SPARK is a lightweight DSP library that combines high-level math in Python with SIMD-optimized C kernels. It’s designed for developers who need real-time speed without the overhead of heavy scientific libraries.
⚠️ Work in progress: SPARK is still in early alpha. APIs may change.
- Prototype DSP algorithms quickly in Python.
- Run them at near-native speed with optimized C backends.
- Bridge research code and production kernels without rewriting everything.
- High Performance: SIMD-optimized C implementations for speed and memory efficiency.
- Pythonic API: Simple, intuitive bindings for everyday use.
- Lightweight: Minimal dependencies—easy to embed in larger projects.
- Cross-Platform: Linux and macOS supported out of the box.
- Modern Tooling: Meson + meson-python build system for reliable integration.
Requirements:
- Python ≥ 3.10
- C compiler (GCC or Clang)
- meson + ninja
Early releases will be published soon.

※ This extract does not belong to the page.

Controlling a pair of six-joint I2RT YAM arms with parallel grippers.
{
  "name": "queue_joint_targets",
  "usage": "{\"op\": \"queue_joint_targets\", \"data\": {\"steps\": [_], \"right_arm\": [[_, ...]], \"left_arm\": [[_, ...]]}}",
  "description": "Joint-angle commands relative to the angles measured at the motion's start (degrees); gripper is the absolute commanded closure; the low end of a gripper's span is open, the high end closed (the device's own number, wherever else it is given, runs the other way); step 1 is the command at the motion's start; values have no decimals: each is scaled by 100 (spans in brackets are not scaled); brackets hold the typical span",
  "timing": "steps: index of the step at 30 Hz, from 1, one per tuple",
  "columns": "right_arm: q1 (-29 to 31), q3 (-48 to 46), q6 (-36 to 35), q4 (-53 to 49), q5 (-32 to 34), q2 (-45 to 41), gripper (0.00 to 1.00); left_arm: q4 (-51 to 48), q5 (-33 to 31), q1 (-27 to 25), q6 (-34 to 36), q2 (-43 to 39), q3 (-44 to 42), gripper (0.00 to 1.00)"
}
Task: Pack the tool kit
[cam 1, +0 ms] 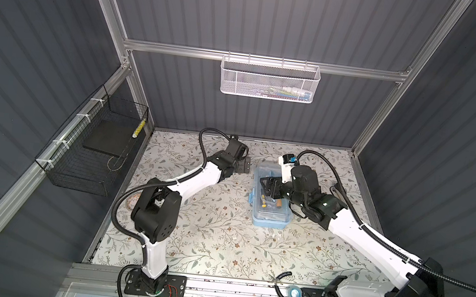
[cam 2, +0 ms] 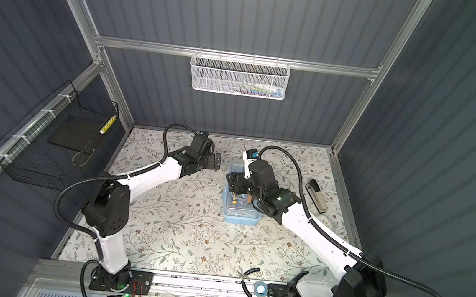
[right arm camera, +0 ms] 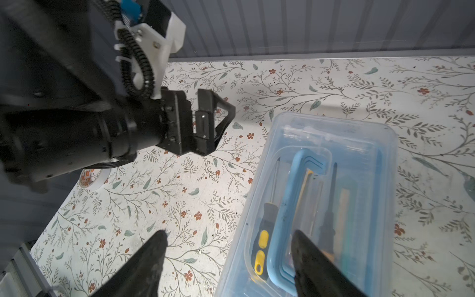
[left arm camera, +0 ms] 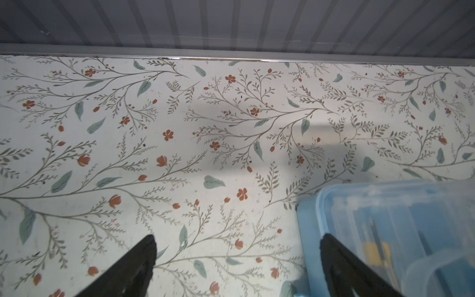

For now, build from source.
# 1. Clone the repository
git clone https://github.com/Colahall/SPARK.git
cd SPARK
# 2. Create a virtual environment
uv venv
source .venv/bin/activate
# 3. Install in editable mode with test deps
uv pip install -e ".[test]" --no-build-isolation- Python package (
spark): GPL-3.0-or-later - C core (
libspark): MIT License
This dual-licensing model ensures the core C kernels can be embedded widely, while the Python package remains open under GPL.
- SIMD-optimized EQ and filter kernels
- Cross-platform CI and packaging
- Expanded DSP primitives (convolution, FFT wrappers, etc.)